Early in the album, the rattling, rambunctious “Mana Thelo Enan Andra” features a vocal turn from guest Stephanie Hladowski while Greek/Turkish instrumentation floats by. “Espanola Kolo”, on the other hand, features a vaguely Latin horn section bursting out, matching the European accordion, blending folk styles together in an interesting mash. The two musicians can perfect seemingly any traditional instrumentation and sound, turning it into something familiar, grand, and almost theatrical.
This drive for grandeur, for the huge, epic moments, keeps the album fresh despite its inherently old-fashioned songs. The extended intro on the title track revels in its mellow moodiness before the tuba punches in a bassy counter-rhythm to the hand percussion, the horns and strings offering poly-rhythmic, waltzing charm. The music seems to be explored with the ear of a sociologist, intensely intellectual and precise, but the end result comes across purely emotionally, as a scene unfolding. “Lajtha Lassu” is the soundtrack to a film that doesn’t exist, its slow, tear-jerking harmonies unfolding tragically.

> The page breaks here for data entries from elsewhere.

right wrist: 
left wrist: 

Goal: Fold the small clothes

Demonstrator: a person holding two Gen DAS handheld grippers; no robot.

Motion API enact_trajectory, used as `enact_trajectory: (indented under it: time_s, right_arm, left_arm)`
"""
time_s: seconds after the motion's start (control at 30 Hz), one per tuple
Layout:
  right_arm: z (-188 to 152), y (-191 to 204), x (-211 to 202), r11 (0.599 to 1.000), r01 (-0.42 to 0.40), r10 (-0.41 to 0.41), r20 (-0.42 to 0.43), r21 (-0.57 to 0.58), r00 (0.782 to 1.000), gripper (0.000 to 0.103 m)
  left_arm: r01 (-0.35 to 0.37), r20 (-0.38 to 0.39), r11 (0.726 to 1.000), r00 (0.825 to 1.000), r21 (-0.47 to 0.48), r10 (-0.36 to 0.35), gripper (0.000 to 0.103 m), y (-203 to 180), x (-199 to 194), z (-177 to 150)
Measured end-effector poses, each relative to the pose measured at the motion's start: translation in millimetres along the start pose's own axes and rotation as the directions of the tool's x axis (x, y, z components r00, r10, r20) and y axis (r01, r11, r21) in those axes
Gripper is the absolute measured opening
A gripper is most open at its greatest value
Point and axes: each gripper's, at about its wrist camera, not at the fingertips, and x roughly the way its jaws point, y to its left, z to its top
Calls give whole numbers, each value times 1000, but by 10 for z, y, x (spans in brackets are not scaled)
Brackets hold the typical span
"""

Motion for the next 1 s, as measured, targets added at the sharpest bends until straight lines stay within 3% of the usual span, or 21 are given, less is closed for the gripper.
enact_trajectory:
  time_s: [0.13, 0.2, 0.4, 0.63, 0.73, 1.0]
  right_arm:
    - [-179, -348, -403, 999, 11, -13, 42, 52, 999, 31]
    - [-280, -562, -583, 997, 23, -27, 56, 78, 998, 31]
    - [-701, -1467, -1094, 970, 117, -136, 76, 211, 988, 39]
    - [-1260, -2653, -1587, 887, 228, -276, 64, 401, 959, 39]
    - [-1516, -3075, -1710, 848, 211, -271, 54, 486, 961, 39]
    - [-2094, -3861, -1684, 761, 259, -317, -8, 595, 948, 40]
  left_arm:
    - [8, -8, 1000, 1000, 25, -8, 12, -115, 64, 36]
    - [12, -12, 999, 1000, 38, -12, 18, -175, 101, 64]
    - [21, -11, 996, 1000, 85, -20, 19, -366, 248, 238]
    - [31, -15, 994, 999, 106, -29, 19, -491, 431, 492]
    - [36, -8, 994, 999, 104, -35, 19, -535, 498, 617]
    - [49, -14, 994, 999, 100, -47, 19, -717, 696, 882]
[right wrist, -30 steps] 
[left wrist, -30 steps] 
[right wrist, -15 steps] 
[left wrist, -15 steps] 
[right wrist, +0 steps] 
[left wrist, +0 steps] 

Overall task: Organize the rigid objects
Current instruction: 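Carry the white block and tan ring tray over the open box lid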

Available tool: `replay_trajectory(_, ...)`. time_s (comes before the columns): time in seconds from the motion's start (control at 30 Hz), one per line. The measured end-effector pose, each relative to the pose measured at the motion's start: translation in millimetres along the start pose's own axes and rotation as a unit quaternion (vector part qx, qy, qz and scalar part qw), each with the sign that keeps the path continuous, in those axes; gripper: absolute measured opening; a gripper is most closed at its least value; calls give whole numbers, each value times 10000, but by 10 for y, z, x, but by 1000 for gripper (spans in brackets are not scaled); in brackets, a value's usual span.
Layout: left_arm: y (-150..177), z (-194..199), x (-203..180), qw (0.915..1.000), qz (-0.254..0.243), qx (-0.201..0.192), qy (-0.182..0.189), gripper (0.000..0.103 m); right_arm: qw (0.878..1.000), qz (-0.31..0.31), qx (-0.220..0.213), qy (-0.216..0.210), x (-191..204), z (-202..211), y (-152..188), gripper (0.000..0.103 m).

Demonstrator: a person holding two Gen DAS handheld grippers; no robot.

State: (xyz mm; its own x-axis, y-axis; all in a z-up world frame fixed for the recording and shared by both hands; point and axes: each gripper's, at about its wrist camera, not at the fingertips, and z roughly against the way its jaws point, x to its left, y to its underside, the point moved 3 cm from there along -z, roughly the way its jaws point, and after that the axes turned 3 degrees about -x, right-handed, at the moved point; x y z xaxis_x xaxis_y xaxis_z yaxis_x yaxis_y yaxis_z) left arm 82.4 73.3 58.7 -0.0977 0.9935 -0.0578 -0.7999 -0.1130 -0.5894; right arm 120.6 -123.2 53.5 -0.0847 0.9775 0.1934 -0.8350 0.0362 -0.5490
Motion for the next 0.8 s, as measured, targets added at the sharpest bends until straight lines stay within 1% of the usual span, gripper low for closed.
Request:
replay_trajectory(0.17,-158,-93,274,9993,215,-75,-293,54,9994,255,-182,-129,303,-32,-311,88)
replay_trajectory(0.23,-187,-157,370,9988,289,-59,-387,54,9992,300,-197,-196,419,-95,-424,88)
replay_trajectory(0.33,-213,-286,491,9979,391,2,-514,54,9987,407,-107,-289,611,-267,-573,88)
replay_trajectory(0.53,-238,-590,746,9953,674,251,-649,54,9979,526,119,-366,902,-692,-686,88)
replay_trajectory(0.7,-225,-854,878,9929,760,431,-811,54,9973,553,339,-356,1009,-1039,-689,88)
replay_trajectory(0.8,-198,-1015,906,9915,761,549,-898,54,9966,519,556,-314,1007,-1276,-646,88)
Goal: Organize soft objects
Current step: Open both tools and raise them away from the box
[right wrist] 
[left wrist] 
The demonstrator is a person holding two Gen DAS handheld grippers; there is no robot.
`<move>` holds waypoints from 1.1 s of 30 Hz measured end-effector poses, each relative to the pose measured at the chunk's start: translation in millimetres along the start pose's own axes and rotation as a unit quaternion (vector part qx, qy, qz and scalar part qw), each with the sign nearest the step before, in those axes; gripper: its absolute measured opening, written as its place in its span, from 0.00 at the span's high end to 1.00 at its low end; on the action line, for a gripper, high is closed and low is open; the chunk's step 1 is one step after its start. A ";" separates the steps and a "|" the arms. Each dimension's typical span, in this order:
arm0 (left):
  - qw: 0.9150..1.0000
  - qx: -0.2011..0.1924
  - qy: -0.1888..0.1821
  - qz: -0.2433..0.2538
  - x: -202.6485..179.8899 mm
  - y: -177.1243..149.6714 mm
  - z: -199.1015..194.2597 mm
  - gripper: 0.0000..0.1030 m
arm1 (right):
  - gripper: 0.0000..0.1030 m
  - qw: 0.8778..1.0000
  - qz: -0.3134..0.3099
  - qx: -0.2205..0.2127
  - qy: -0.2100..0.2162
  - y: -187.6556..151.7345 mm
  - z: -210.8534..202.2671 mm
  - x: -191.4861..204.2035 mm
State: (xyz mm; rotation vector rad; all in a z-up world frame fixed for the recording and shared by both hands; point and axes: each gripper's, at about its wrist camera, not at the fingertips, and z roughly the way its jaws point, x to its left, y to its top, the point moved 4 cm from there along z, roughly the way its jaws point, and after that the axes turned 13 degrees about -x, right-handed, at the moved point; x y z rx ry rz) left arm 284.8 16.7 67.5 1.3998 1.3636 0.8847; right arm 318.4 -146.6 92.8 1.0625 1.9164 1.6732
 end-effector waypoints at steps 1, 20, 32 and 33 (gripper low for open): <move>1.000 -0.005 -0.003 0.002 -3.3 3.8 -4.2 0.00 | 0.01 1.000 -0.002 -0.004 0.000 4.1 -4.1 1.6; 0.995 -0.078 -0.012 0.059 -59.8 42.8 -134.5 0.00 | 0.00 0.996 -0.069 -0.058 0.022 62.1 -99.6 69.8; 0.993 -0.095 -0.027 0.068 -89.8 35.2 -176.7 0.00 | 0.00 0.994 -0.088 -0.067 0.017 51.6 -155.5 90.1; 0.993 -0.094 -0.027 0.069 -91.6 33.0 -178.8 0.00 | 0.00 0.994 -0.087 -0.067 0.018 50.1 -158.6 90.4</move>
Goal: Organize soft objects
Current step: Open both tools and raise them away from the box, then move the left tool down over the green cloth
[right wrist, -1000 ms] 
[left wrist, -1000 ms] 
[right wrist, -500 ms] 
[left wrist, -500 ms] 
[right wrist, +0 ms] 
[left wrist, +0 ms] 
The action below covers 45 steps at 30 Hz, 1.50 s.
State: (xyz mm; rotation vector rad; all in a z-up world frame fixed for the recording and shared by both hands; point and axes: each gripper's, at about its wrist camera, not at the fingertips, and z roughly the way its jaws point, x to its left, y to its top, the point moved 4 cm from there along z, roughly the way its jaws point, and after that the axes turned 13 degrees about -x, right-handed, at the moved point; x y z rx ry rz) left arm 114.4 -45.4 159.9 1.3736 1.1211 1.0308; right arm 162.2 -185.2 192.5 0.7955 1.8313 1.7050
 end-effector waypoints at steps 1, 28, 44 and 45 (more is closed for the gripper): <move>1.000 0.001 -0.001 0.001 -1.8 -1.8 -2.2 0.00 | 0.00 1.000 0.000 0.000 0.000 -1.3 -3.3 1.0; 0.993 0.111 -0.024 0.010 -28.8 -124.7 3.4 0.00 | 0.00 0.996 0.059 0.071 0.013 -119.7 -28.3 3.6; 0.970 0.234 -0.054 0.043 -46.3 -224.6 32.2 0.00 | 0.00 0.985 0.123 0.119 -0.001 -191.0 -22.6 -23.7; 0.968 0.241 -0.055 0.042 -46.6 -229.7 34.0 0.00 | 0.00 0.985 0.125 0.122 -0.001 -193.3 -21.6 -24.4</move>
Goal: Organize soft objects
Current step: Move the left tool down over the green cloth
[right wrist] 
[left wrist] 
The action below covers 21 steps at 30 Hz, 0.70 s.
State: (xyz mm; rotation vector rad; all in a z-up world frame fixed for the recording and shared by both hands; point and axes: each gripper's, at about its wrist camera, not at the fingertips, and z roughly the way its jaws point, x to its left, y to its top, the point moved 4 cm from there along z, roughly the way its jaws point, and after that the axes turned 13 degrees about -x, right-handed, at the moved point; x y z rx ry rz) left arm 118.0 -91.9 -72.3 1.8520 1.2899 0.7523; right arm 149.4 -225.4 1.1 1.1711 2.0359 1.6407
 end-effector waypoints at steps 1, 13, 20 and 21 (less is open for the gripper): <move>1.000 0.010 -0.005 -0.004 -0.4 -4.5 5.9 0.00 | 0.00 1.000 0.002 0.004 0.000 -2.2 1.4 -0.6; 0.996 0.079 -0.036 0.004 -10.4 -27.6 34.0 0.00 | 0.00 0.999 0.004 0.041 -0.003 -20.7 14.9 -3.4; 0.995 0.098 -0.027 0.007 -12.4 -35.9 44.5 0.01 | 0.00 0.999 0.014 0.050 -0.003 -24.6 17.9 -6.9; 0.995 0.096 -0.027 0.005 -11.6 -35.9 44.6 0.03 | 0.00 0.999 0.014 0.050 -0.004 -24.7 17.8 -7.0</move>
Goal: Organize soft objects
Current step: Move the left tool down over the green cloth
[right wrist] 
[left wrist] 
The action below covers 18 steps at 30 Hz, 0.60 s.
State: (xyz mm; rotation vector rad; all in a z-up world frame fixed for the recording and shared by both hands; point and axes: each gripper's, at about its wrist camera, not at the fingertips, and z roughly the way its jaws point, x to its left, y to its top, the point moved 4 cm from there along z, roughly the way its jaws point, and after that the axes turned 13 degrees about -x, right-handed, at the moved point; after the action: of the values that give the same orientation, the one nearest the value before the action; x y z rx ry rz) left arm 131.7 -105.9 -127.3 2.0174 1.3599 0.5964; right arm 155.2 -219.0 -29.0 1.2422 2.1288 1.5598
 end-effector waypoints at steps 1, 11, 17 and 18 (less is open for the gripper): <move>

While the fad of Balkan influenced indie music (DeVotchka, Beirut, and Gogol Bordello) may not be as dominant now as it was a few years ago, the surviving vestiges carry on the strongest aspects of the tradition. Where Beirut brings the romantic and Gogol Bordello the energetic, A Hawk and a Hacksaw represent the passionate intensity, the epic backing to grand scenes.